Pero sea lo que sea, la verdad es que el Estado salvadoreño no puede capitular de su responsabilidad constitucional de garantizar a los ciudadanos el derecho a la vida, a la libertad, al trabajo, a la propiedad privada y a la seguridad pública. Porque lo peor que le puede pasar a un país convulso y desgarrado es una autoridad indecisa y omisa.
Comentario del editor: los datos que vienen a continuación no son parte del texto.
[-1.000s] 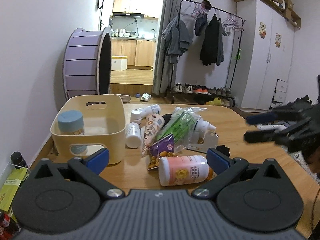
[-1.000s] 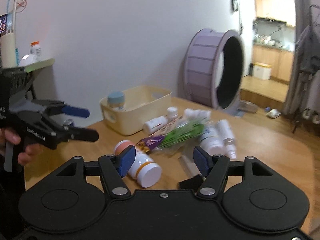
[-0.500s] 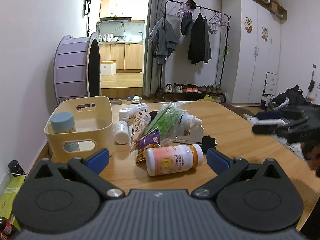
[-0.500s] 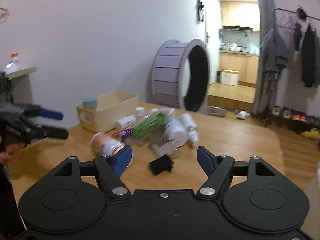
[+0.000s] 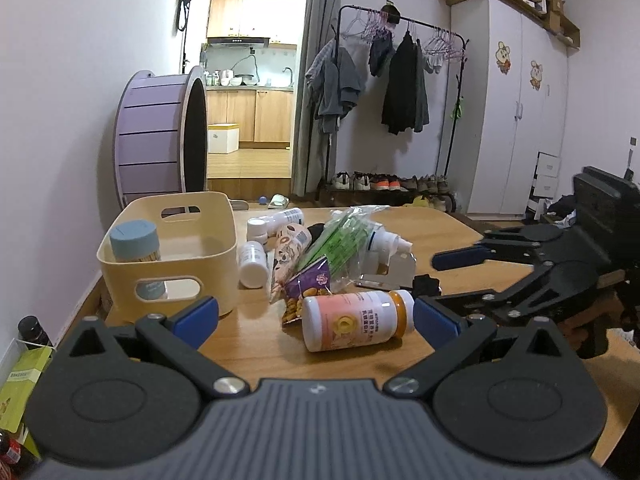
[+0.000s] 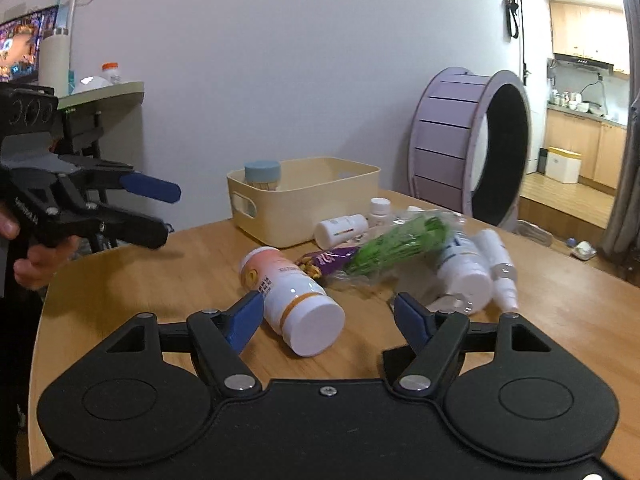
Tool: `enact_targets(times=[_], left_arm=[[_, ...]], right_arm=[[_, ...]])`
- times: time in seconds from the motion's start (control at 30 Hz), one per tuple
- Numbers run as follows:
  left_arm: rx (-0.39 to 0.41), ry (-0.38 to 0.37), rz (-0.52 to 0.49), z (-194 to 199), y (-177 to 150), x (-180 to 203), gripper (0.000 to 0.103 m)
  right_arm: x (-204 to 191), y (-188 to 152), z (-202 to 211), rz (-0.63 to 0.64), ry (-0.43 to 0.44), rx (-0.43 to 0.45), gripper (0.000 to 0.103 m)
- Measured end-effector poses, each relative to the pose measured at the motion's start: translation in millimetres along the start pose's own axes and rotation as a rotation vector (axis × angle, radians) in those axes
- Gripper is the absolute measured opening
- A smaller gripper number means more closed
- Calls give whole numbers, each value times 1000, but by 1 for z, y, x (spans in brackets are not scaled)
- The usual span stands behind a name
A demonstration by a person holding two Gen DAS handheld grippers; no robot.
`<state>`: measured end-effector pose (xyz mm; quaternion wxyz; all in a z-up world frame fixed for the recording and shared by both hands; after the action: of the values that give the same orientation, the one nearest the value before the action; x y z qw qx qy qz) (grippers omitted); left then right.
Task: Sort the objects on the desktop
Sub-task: 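Reach the right tool to the lying white pill bottle and grasp it, then lift the pill bottle upright with the right tool while the left tool grasps it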
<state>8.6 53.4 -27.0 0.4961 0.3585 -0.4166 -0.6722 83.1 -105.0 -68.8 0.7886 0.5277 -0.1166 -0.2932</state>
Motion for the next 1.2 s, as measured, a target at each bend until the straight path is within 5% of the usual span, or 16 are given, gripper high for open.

Por esta conducta negligente el embajador Barclay tuvo el valor de decirnos en nuestra propia cara --a sabiendas del principio de no intervención-- que debemos encarar la violencia criminal haciendo cumplir la ley con la fuerza de la democracia y el poder del Estado de Derecho.

Ante el valor fundamental de preservar la vida y otorgar seguridad a los ciudadanos, antes que los negocios, no vale ninguna justificación: ni la falta de dinero, pues asignándolo racionalmente se puede hacer mucho y no dilapidándolo en viajes, publicidad y banquetes; ni culpando al rival, como lo hacen recíprocamente los dirigentes de ARENA y del FMLN, porque además de partidizar un problema nacional con fines electoreros, sólo refleja hipocresía y cinismo; ni alegando en forma eufemística, que la “responsabilidad es de todos”, pues significa exculpar a los responsables. ¡Cómo que nadie es responsable! Y los representantes electos, ¿para qué sirven? Porque sería inconcebible creer que los elegimos como simples adornos y no para devolverle a los ciudadanos su seguridad y a los industriales su certeza. Los gobernantes son elegidos para poner la ley al servicio del orden y la seguridad pública.

El embajador Barclay fue claro al responsabilizar al Gobierno --Poder Ejecutivo, Poder Legisla-tivo y Poder Judicial-- por la falta de seguridad pública. ¡No le llamemos amor a lo que es simple sexo! El diagnóstico del embajador Barclay se centró en la tesis de que las autoridades no han logrado construir el andamiaje institucional necesario para hacer frente a la delincuencia en cualquiera de sus manifestaciones. O sea, que no existe coordinación para prevenir, juzgar y castigar la delincuencia. Por el contrario existe desorden e impunidad, lo que estimula más epidemia criminal.

Pero también está el aspecto subyacente: si los gobernantes no pueden garantizar la seguridad de los gobernados es porque existe ingobernabilidad; porque vivimos en un interregno en donde no hay soberanos, ni reyes, ni califas, ni sultanes y, en fin, porque las instituciones democráticas están en crisis. Es claro que no se trata de encontrar cabeza de turco porque la crisis no es de individuos --”falta de liderazgo”, como dice el Dr. Armando Calderón Sol--, sino de instituciones políticas. Hay una acumulación de evidencias de que la estructura política ha caducado y que se debe transitar a otra.

El fenómeno de la ingobernabilidad se entiende mejor en relación al de la gobernabilidad. La voz gobernabilidad se refiere a la calidad de gobernable y este, a su vez, al poder de mandar, dirigir. E ingobernabilidad significa falta de poder, de mando, de autoridad. Pero mientras la gobernabildad se alcanza, generalmente, en los regímenes totalitarios --comunistas, fascistas, islamistas-- la ingobernabilidad sobreviene en los sistemas democráticos. Las paradojas de la política.

Por eso dijo Wiston Churchill que “la democracia es el menos malo de los sistemas, exceptuando a todos los demás”. O sea, que la democracia no es sólo la menos mala, sino la mejor forma de gobierno que conocemos. El corolario no es, entonces, cambiar el sistema democrático, sino sus instituciones envejecidas e inoperantes como la de los partidos políticos.